Autor también de las series “Treme” y “The Deuce”, producidas igualmente por HBO, al igual que “The Wire”, David Simon había sido consultado en 2013 para llevar adelante el proyecto, pero lo rechazó alegando entonces que no creía que Estados Unidos pudiera tomar el camino descripto en la novela. Barack Obama era el presidente y, para Simon, la evolución de la sociedad estadounidense había dejado atrás los viejos demonios del país como el racismo y el sectarismo. “Me equivocaba”, reconoce ahora el guionista.

Un giro peligroso

“Es increíble hasta qué punto la novela es una alegoría de nuestra época política”, consideró Simon, que tuvo un gran reparto a sus órdenes, incluido John Turturro, que da vida a un rabino instrumentalizado por Lindbergh.

“Estoy convencido de que estamos en una trayectoria que nos lleva a un giro hacia el autoritarismo, si no tomamos conciencia de nuestra vulnerabilidad y de la debilidad de la democracia”, opinó el guionista.

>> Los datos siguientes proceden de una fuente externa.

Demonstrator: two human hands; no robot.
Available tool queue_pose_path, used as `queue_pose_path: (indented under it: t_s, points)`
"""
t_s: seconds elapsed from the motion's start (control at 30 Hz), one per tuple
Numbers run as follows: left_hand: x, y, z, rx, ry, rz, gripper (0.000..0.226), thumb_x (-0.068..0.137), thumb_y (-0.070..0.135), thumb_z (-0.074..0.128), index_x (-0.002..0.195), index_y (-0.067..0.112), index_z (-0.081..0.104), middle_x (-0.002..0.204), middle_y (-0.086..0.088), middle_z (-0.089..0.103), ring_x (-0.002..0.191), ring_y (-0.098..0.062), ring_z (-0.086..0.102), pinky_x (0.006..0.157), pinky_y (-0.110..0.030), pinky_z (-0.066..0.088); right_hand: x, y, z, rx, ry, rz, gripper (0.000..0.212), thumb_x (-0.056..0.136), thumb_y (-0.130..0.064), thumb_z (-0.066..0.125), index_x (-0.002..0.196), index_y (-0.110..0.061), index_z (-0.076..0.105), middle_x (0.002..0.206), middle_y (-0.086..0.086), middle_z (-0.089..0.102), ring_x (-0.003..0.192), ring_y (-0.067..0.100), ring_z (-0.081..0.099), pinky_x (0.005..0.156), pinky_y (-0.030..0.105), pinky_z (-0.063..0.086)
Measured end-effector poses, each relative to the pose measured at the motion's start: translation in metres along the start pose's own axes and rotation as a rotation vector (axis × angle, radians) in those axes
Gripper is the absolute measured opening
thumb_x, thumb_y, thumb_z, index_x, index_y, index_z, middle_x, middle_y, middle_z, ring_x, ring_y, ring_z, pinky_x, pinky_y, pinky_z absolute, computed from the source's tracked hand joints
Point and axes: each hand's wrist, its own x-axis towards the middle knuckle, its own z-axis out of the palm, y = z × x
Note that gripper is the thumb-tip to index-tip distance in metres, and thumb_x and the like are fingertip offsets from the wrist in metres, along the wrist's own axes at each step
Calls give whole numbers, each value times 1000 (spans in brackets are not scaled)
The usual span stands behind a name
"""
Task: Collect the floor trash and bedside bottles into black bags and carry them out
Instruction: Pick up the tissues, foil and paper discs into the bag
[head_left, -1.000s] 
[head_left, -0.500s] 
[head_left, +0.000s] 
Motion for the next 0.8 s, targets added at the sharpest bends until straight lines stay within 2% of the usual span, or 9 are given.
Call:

Simon confesó que cuando se embarcó en el proyecto no había pensado también en que era una oportunidad de escribir sobre sus padres y su tiempo. Es decir, la generación posterior a la de los inmigrantes. “Una generación en la que había poesía. Y también humor”. Uno de los primeros recuerdos de su padre es que, cuando tenía siete años, Max, su abuelo, lo llevó en 1927 a Manhattan para subirlo en sus hombros y ver a Lindbergh despegar hacia París. “Fue un acontecimiento, y Lindbergh fue su primer héroe”. Un héroe que, aunque no llegó a presidente, en la vida real sí coqueteó con el nazismo, y por ello “sus ideas políticas fueron tan dolorosas para mi padre”.

Curioso episodio

En 1977 Bernie Simon, su padre, fue rehén en un ataque de la secta musulmana Hanafi en Washington D. C. “Mi padre era una de las diez personas mayores que escogieron para alimentar al resto de rehenes. También, les dijeron que serían los primeros en morir”, cuenta Simon. “Tras muchas horas de encierro y negociación, el hotel Hilton envió sándwiches de carne en conserva en pan blanco con mayonesa para alimentar a los rehenes”. Los judíos no tienen prohibido el pan blanco, pero tradicionalmente usan pan de centeno, sin mayonesa. Bernie Simon acercó un pedazo de comida a la boca de otro judío maniatado que lo miró con extrañeza. “¿Pan blanco? ¿mayonesa?”, preguntó el hombre. Bernie Simons meneó la cabeza y se encogió de hombros: “Intentan matarnos”. Simon no puede evitar reír. “¡Es la frase más graciosa de la historia de mi padre! En una situación tan terrible… y todos los rehenes empezaron a desternillarse”. “Incluí esa frase en la serie, claro. Del montaje final pueden desaparecer muchas cosas, pero no esa frase”.